Рано утром Гурко пришел к Павлу, сел за стол и положил на него руки. Павел сидел у окна, не подымая глаз, желтый после выпивки. Лукьяниха кончиком головного платка утерла слезу и хотела выйти.

— Оставайтесь, Прасковья Лукьяновна. Никаких секретов тут нет. Может, найдется кислое молоко? — вдруг спросил парторг.

Лукьяниха поставила на стол большой кувшин, новый, с яркой глазурью.

— Славный кувшинчик. Хорошо, что не перевелись мастера такой красивой посуды, — сказал Гирш.

Павел охотно пил молоко, от него не отставал и Гирш.

— А насчет заборов, так я за свою жизнь столько наломал бы их, если посчитать все обиды… Однако поговорим о деле. Понимаешь, мы, по сути дела, не оправдываем ту землю, которой владеем. И людям и государству мы даем слишком мало. Наша земля может дать урожай в пять-шесть раз больший, чем мы снимаем. Колхоз должен стать фабрикой с разными отделениями — зерновым, птичьим, фруктовым и так далее. Должны действовать моторы, моторы и еще раз моторы. А кто ими управлять будет? Хлопцы, которые не знают, как запустить самый простой двигатель?

Бывает, что наши машины скоро выходят из строя, потому что с ними плохо обращаются. И это есть. Но главное — ими просто не умеют управлять.

Доярки ругают «елочки» и «карусели», а почему? Потому что ничего не понимают в технике и часто только портят ее.

Так что нам, как никогда, нужны техники, специалисты. Надеяться только на районные школы механизаторов нельзя. Организуем свою школу при наших мастерских. Я вот… составил список. Все записавшиеся хотят учиться… Обучать будем все: Михеев, ты, я, главный агроном и так далее.

Срок учебы — один год. Конечно, часть из них, окончив школу, уедет в город, но пусть половина останется, и то будет хорошо.

Начальником школы назначим тебя, не освобождая от работы в мастерских. Вон сколько молодежи в Дубовке, как говорится, бьет баклуши, ходит без дела. Разгребать вилами навоз им мешает среднее образование, а к мотору они охотно станут, за руль сядут без разговоров, потому что будут работать мотористами, механиками, электриками.

За то, что мы будем учить их, они, например, будут обязаны работать на строительстве нового клуба.

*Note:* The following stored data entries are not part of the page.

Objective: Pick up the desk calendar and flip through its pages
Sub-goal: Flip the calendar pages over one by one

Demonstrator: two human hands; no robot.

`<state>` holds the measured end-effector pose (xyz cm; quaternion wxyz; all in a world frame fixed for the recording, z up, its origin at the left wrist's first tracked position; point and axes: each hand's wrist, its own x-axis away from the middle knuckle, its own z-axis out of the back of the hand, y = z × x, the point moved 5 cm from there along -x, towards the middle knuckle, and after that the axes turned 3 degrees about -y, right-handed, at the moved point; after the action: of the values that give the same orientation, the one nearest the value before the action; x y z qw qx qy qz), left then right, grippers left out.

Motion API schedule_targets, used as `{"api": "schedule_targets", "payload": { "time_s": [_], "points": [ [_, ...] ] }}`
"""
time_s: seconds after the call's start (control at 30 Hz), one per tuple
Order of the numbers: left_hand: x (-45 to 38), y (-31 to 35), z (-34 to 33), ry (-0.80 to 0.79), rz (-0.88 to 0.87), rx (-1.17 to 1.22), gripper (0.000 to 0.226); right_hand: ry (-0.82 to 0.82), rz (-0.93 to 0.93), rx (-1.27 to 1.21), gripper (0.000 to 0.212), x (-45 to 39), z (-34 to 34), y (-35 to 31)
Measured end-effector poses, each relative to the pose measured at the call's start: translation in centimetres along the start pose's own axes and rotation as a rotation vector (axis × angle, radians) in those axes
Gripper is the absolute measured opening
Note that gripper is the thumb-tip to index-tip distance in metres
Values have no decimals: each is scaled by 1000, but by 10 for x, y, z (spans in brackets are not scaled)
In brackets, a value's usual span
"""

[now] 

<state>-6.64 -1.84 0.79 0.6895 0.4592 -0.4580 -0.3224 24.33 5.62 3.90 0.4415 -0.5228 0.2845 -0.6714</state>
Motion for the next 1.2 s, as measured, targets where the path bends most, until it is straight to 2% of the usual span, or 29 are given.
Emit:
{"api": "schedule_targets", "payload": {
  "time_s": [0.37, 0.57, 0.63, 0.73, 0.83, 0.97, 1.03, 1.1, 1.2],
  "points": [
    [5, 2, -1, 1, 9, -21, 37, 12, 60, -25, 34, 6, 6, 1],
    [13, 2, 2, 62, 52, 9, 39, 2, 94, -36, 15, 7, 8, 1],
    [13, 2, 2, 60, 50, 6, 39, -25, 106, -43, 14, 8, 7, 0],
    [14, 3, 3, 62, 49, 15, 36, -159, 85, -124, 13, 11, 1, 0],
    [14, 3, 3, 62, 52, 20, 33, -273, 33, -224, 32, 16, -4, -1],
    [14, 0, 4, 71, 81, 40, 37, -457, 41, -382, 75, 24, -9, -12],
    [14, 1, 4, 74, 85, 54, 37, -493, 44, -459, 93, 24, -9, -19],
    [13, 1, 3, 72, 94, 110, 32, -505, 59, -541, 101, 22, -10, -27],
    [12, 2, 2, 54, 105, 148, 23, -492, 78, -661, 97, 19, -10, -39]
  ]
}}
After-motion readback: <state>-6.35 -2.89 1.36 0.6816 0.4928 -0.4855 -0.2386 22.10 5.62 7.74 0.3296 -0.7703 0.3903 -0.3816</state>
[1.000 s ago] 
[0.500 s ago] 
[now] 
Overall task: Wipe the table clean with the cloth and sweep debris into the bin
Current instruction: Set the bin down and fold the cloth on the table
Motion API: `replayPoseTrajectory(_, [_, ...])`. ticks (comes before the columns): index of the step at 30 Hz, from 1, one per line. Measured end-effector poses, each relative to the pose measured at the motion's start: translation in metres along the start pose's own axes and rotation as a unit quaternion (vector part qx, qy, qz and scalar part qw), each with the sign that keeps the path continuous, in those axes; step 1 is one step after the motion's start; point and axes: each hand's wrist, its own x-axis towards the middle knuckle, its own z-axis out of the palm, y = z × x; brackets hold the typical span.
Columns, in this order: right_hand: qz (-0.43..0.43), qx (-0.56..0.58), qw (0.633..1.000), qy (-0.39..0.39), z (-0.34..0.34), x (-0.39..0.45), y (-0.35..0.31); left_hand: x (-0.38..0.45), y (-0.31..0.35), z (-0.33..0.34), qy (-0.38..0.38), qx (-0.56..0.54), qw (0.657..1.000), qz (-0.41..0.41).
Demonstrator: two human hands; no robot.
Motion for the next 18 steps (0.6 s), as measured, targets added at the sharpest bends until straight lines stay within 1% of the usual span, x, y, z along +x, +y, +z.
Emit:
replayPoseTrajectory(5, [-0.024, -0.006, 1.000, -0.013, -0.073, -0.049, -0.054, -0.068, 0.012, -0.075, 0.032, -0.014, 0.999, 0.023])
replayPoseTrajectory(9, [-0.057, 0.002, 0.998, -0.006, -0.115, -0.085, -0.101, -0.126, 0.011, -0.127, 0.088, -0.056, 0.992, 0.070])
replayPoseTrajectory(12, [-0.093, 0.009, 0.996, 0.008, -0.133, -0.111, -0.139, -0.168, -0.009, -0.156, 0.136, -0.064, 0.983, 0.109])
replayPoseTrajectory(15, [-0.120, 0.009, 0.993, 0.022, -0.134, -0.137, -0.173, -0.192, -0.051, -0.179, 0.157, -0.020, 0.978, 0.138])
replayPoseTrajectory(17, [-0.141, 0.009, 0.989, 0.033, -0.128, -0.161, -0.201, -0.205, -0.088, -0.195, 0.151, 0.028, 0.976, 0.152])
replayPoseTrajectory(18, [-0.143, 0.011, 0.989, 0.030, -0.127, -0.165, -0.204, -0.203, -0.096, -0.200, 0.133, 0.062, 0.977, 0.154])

Хорошо?

— Хорошо, — твердо сказал Павел.

— Может, ты считаешь, что это у Гирша такая умная голова, что это он все придумал? Нет, это придумал Горобец, секретарь райкома. И не он придумал. Партия давно указывала: молодежь, изучайте технику. А мы слушали, постановляли и на небо поглядывали — пойдет дождик или нет. Так что приступай, Павел. Поставь дело как следует, чтобы школа работала как хорошие часы. И тебе просто некогда будет ломать чужие заборы. Чувства чувствами, а дело делом. Нечего из себя строить забулдыгу-запорожца. Хотя и Сечь имела хороших мастеров — кузнецов, оружейников, кораблестроителей и даже музыкантов.

Гирш, как всегда, ушел внезапно. Павел надел теплый пиджак и тотчас отправился в мастерские. Шел по улице с высоко поднятой головой, вдыхая морозный, живительный воздух.